The Lebanese Cedar threat group, affiliated with Hezbollah's cyber unit, conducted a year-long hacking campaign beginning in early 2020 targeting telecommunications providers and internet service providers across multiple countries. Israeli cybersecurity firm ClearSky discovered the campaign, identifying at least 250 compromised web servers globally. Attackers initiated operations by scanning the internet for unpatched Atlassian Confluence, Atlassian Jira, and Oracle Fusion servers, exploiting known vulnerabilities including CVE-2019-3396, CVE-2019-11581, and CVE-2012-3152 to gain initial access. Upon breaching external systems, operators deployed web shells such as ASPXSpy, Caterpillar 2, Mamad Warning, and a modified JSP file browser tool to maintain persistence.

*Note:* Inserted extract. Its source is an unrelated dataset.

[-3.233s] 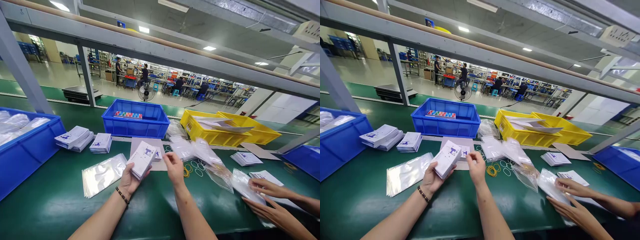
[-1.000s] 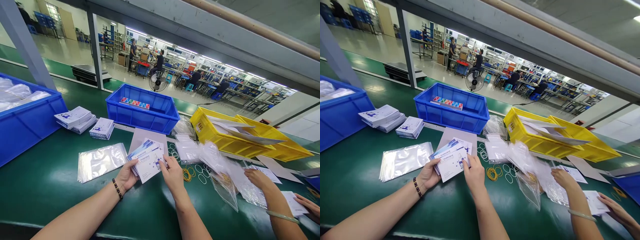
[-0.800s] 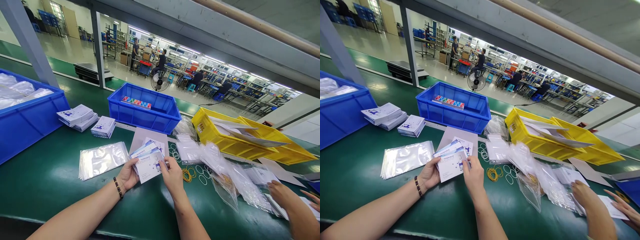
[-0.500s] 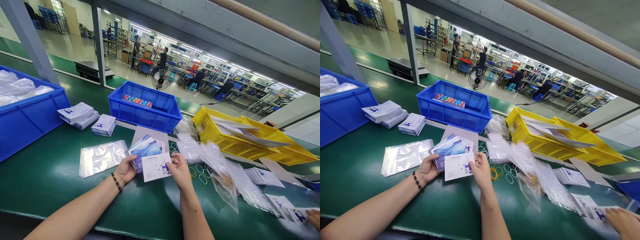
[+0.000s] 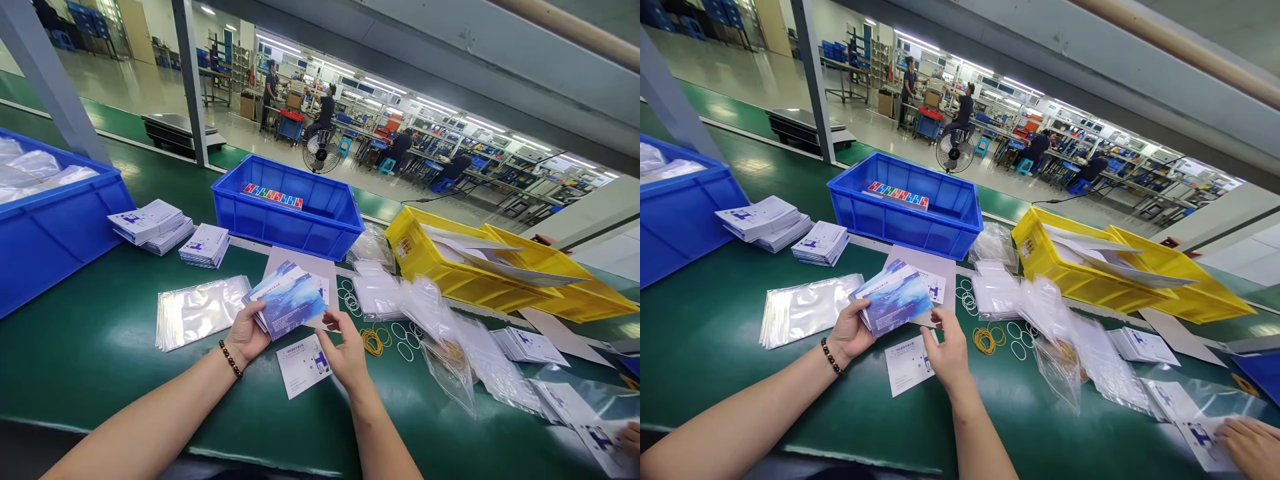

The campaign's primary objective centered on intelligence gathering and theft of sensitive databases, with telecommunications companies' call records and customer data identified as high-value targets.

Cyber Incident Image

After establishing footholds in internet-facing systems, attackers pivoted to internal networks where they deployed the Explosive remote access trojan (RAT), a tool historically exclusive to Lebanese Cedar operations. This malware facilitated systematic data exfiltration of private corporate documents. Operational security lapses by the attackers, including file reuse across intrusions, enabled ClearSky to attribute the campaign through digital fingerprints and hash matching across 135 infected servers. Confirmed victims included Vodafone Egypt, Etisalat UAE, SaudiNet, and US-based Frontier Communications. The security firm's incident response investigation revealed no evidence of disruptive payload deployment, indicating purely espionage-motivated activity. ClearSky's analysis provided sectoral and geographical targeting patterns but did not disclose specific containment measures taken by affected organizations beyond the discovery methodology.